Entretanto, esses exemplos não nos parecem totalmente aceitáveis como instâncias da construção medial, a não ser que estejam inseridos em um contexto específico, algo como “batata doce assa, mas cenoura não”. Portanto, vamos considerar o modificador como parte integrante da construção, como tentativa de garantir que o corpus desta pesquisa seja composto apenas de ocorrências totalmente aceitáveis na língua.

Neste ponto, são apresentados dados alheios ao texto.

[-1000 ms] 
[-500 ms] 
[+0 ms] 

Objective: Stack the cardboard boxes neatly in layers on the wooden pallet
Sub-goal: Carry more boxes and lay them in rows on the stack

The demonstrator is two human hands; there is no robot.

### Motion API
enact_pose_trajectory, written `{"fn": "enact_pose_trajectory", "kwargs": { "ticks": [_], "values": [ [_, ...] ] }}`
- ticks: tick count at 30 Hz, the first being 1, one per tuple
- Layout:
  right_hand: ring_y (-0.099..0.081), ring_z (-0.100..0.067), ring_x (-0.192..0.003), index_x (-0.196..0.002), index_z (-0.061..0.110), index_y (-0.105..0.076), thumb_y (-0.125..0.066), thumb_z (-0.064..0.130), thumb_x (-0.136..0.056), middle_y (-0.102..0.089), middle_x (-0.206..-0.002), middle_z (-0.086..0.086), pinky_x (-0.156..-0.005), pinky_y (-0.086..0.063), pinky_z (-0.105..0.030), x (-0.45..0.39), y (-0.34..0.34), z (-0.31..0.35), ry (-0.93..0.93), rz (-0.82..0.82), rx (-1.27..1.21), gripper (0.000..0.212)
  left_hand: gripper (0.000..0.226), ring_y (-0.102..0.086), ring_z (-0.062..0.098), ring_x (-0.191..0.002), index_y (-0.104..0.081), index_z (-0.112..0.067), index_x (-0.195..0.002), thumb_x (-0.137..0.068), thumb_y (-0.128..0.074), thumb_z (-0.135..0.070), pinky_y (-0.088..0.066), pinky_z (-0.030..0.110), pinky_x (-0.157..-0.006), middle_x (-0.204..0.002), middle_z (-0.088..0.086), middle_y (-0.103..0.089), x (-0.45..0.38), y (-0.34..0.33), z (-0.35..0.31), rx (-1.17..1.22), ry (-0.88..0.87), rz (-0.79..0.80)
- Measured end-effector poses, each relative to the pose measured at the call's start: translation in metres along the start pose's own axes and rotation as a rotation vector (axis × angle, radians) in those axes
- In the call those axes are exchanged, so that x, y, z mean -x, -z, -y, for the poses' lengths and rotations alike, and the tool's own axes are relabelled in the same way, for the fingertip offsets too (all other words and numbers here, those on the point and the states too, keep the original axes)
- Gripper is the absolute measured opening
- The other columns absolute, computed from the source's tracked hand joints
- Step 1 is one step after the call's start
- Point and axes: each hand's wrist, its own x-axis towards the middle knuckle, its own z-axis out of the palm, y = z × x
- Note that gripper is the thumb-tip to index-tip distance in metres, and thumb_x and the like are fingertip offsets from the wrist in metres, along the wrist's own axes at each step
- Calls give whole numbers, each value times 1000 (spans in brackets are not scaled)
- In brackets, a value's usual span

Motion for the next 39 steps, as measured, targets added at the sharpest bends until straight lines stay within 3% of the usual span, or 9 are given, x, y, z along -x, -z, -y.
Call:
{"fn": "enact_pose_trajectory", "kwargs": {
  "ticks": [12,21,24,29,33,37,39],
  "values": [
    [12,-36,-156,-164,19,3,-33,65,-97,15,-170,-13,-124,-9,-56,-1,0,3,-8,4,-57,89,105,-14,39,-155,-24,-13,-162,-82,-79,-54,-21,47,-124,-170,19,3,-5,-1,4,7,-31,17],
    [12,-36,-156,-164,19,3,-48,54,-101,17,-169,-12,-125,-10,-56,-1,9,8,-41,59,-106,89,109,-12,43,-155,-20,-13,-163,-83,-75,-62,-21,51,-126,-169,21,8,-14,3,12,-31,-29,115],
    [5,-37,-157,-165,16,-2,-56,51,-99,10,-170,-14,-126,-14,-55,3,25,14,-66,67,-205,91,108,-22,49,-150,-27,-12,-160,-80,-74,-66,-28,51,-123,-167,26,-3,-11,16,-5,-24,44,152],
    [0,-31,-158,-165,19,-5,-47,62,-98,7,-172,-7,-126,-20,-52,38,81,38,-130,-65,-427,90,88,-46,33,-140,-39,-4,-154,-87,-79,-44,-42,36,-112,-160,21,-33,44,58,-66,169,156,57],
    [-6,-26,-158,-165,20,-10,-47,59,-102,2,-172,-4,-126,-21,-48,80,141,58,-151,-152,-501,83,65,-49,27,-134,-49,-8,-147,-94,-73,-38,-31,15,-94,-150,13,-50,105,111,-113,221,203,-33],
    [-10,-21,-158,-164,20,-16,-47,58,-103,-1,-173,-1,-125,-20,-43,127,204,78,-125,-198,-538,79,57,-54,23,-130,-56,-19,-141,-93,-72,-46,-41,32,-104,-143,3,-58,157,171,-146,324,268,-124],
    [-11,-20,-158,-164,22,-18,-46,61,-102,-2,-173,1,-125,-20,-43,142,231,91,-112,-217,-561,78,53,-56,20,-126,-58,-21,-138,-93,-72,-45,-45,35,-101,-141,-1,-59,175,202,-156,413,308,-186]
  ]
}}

Em síntese, Cambrussi reconhece como características definidoras da construção medial: a leitura genérica para o agente implícito e a interpretação de propriedade intrínseca para o tema. Quanto à interpretação de um agente implícito, já explicamos se tratar de uma inferência, que pode ser possível também para a incoativa. Já a leitura genérica e a interpretação de propriedade são aspectos de significado que parecem realmente distinguir a construção medial da construção incoativa. Entretanto, para Cambrussi, esses aspectos de significado não são suficientes para distinguir incoativas e mediais como construções separadas. Para a autora, mesmo sendo as interpretações distintas, trata-se de uma só construção na língua. Nesta tese, tomamos a direção contrária e assumimos que, como há motivação semântico-pragmática para se distinguir as construções, com base no que mostram os dados, então elas podem ser descritas como construções independentes.

2.3.2.4 Conclusões

As propostas apresentadas contribuem para o estudo da construção medial desta tese em muitos aspectos. Com o trabalho de Fagan, realça-se a importância dos aspectos semânticos e da conceptualização associada a uma descrição de evento para a caracterização desse fenômeno nas línguas; a importância de se investigar a natureza das descrições de evento associadas à construção medial – se voltados para o agente ou para o processo; e a importância de se reconhecer a função de desfocalização do agente da construção medial, tanto para se explicar essas propriedades da construção, quanto para se entender a ocorrência do clítico em PB. Kageyama explicita como a função de desfocalização é atendida, assumindo a função específica de estativização para a medial.

Cambrussi contribui ao mostrar propriedades semânticas importantes da construção medial no PB, especialmente a genericidade e a leitura de propriedade.